Bununla birlikte, eğitim ve kültür faktörüne baktığımda, osurmanın bir ilişkide mutlaka bir güven işareti olduğuna inanmıyorum. Harika bir birlikteliği olan ve bu konuda hala kendinden menkul saygınlığını koruyan insanlar var. Bu yasağı çok güçlü bir şekilde içselleştirmiş, ne kadar samimi olursa olsun her durumda görgü kurallarına uyan insanlar.

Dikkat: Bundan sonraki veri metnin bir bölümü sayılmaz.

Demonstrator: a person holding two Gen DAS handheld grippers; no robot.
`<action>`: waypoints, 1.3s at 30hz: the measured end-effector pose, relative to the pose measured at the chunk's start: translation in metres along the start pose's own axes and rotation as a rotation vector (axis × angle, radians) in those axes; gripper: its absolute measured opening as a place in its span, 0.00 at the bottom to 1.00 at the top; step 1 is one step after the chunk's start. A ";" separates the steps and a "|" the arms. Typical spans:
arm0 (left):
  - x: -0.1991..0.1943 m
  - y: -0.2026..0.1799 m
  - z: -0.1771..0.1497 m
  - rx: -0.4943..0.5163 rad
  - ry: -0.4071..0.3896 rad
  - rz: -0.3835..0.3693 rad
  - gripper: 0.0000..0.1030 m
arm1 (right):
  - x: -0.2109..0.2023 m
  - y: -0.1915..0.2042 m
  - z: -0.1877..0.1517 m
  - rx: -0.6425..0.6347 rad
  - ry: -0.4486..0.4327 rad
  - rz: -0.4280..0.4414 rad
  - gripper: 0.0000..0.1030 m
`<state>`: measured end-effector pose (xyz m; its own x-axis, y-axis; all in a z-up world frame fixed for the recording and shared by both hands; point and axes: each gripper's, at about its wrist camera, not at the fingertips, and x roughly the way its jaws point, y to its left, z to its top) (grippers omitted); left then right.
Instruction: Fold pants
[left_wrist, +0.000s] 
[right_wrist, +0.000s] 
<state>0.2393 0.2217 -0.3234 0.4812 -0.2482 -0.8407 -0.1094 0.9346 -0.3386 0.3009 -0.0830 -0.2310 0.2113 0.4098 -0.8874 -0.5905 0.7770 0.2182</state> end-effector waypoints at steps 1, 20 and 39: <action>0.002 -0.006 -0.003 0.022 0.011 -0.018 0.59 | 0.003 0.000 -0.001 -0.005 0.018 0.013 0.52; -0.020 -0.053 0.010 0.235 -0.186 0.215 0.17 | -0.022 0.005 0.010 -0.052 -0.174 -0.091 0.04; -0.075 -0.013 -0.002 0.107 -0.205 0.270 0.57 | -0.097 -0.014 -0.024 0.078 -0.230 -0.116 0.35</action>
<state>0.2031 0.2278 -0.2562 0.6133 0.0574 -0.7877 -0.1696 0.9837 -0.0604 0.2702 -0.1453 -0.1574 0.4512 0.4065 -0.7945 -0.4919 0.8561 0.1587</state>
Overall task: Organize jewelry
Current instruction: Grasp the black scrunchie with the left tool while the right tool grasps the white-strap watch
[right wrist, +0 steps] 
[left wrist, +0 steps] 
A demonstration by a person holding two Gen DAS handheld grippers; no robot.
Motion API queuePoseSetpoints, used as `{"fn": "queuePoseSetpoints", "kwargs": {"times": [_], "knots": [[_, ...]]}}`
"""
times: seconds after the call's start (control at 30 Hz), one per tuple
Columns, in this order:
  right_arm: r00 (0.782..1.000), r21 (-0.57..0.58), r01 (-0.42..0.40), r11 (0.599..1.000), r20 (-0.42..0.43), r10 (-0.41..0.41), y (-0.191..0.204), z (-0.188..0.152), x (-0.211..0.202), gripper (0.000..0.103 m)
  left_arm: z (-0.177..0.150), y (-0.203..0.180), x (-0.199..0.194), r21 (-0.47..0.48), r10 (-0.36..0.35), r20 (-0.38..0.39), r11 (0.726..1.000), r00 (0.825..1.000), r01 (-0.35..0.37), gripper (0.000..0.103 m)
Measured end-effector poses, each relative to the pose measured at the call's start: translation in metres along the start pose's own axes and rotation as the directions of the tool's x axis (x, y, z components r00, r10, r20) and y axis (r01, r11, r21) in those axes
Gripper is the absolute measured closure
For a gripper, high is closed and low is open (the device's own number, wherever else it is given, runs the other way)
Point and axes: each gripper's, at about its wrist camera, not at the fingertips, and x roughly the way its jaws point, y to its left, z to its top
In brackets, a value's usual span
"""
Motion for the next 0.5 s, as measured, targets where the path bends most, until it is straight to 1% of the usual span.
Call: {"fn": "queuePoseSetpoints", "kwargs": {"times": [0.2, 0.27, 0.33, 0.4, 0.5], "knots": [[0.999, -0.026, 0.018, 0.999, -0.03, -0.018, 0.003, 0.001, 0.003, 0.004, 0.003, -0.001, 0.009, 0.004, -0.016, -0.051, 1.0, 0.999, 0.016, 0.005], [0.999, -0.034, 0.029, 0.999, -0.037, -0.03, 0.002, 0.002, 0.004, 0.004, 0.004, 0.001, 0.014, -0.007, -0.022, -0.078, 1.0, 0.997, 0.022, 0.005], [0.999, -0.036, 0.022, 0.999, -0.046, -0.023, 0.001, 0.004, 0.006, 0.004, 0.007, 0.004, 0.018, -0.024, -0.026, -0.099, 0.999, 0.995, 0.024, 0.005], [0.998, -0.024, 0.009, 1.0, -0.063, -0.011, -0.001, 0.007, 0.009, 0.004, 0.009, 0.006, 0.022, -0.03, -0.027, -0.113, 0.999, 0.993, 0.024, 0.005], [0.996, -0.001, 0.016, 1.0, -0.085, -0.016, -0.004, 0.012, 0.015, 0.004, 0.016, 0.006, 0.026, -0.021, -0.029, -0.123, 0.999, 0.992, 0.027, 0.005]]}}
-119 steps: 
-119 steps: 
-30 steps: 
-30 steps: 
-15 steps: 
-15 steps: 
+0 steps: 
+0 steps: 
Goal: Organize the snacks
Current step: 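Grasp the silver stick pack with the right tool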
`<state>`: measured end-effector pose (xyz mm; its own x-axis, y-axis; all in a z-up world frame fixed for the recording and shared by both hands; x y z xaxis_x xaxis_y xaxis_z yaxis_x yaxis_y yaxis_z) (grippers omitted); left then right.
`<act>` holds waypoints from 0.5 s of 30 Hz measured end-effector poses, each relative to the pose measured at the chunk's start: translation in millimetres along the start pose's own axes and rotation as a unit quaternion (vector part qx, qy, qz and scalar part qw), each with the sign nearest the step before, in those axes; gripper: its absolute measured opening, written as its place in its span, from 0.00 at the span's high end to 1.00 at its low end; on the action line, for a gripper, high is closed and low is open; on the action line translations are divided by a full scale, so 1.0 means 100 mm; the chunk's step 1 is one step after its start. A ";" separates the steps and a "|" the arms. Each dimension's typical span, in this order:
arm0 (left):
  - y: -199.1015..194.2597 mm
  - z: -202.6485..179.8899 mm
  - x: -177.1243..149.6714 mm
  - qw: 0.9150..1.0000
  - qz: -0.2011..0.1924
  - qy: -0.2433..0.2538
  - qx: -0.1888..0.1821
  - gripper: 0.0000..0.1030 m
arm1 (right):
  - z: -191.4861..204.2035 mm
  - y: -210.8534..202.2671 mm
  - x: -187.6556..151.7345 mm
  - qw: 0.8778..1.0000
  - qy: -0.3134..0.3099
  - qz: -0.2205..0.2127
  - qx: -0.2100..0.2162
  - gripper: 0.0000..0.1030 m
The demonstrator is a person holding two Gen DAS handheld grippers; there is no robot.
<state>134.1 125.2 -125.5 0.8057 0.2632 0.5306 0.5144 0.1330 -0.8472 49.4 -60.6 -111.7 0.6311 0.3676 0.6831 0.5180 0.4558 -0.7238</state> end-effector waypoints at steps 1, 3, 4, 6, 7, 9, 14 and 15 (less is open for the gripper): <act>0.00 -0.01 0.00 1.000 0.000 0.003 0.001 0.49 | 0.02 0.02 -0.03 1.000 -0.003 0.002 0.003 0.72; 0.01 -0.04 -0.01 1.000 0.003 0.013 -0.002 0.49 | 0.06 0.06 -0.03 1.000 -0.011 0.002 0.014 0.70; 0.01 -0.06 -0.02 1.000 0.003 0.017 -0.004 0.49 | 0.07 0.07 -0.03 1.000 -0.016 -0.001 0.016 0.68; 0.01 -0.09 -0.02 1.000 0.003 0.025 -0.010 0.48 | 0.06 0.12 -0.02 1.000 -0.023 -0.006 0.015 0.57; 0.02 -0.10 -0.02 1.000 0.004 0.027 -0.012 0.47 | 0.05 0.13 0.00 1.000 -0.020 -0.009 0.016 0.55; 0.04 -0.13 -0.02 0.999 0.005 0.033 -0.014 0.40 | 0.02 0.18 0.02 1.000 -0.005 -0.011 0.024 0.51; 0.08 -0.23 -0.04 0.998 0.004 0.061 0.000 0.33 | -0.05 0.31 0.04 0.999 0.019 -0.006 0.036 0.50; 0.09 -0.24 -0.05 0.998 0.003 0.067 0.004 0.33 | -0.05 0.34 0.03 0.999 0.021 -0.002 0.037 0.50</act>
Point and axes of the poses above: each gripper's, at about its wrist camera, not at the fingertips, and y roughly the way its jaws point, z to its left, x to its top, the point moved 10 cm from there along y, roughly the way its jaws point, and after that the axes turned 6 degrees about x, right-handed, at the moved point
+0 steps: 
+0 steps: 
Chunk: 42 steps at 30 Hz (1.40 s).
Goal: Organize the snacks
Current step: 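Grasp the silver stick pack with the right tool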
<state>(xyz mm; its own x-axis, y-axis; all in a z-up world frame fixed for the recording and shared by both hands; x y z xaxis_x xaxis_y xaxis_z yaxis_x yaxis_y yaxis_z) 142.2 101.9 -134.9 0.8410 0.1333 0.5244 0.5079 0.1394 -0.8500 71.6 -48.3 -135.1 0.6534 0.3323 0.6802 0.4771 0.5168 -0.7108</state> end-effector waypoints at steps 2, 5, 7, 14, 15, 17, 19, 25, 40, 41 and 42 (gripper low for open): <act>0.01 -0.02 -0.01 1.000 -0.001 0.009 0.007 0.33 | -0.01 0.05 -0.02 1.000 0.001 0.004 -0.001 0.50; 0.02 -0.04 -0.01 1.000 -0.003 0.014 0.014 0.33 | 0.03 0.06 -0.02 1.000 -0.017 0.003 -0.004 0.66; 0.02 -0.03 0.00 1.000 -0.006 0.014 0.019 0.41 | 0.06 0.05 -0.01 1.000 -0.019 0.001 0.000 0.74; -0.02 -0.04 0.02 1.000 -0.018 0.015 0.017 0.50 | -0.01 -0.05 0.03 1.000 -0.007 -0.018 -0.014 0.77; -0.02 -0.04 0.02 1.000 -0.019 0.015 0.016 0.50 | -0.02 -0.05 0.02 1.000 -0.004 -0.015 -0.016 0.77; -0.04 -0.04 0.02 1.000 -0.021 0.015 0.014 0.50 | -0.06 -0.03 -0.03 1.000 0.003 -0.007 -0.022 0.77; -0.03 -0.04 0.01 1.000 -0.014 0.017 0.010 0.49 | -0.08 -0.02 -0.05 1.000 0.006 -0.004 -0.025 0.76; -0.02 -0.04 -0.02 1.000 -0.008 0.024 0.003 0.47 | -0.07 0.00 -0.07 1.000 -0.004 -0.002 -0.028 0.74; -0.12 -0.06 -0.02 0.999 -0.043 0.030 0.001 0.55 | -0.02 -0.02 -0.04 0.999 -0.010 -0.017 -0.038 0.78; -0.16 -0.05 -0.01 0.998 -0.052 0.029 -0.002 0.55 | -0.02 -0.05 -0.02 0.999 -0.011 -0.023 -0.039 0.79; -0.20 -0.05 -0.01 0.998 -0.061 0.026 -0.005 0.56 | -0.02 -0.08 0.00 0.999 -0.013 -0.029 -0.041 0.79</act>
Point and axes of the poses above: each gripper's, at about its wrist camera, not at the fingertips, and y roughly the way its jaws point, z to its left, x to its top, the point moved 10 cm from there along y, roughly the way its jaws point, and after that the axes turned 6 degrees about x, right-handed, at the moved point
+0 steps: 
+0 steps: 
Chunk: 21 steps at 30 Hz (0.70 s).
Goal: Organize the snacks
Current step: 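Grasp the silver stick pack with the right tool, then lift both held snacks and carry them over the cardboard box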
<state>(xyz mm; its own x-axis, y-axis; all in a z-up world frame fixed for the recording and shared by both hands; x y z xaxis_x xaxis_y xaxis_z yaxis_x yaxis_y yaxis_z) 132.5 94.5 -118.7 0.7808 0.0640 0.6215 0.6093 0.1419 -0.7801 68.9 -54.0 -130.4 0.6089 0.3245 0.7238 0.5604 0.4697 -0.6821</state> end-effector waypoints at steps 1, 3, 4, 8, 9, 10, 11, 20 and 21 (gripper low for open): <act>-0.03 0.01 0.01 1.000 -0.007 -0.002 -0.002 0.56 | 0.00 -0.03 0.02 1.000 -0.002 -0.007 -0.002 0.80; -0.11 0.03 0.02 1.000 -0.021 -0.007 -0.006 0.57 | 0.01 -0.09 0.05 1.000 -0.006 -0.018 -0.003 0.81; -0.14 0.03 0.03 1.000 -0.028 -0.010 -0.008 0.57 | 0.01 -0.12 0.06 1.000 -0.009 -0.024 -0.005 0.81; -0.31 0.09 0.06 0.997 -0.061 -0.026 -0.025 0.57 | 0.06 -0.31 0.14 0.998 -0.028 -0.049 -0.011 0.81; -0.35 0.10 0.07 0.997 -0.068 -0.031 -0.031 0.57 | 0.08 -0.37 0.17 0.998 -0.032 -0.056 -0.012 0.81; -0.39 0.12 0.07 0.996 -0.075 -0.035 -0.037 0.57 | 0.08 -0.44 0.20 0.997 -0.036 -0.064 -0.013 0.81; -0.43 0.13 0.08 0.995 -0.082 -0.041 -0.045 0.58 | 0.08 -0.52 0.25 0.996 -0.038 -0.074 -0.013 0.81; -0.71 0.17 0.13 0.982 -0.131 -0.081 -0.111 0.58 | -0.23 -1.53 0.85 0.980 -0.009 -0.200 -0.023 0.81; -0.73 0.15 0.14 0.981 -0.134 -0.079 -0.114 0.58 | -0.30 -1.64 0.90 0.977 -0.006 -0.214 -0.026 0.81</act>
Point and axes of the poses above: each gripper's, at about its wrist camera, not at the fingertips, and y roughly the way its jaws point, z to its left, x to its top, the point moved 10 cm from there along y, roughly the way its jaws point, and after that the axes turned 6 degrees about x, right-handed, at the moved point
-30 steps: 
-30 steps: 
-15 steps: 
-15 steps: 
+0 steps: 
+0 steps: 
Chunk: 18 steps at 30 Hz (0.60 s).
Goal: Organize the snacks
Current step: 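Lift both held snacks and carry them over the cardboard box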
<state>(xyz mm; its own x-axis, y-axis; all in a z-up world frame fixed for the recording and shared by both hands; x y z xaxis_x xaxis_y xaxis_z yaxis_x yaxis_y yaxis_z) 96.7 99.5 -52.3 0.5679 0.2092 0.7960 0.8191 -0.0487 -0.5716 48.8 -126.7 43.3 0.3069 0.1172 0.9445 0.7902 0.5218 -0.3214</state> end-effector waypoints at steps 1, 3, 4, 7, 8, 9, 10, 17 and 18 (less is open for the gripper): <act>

Bu da başka nelerin engellendiği sorusunu gündeme getiriyor. Peki ya hisler ve duygular, peki ya coşku ve şehvet? Burada dışa dönük güven işaretlerinden ziyade içsel zorlamalar söz konusudur. Hayatları boyunca kasıtlı olarak dostane ilişkiler içinde olan çok yaşlı bir çift duymuştum. Onlara göre ilk isimleriyle hitap eden insanlar daha az tartışıyor ve belki de sınırları daha az aşıyor. Birbirlerinin önünde rüzgârlarının esmesine izin verdiklerini sanmıyorum. Yine de onlarca yıl boyunca çok samimi bir ilişkileri oldu.
Eğer partnerinizin önünde osurmaktan hoşlanmıyorsanız, kendinizi bunu yapmaya zorlamamalısınız. Öte yandan, hiç umursamayan ve osuruklarından zevk alanlar, partnerleri bundan hiç hoşlanmıyorsa düşünceli olabilirler.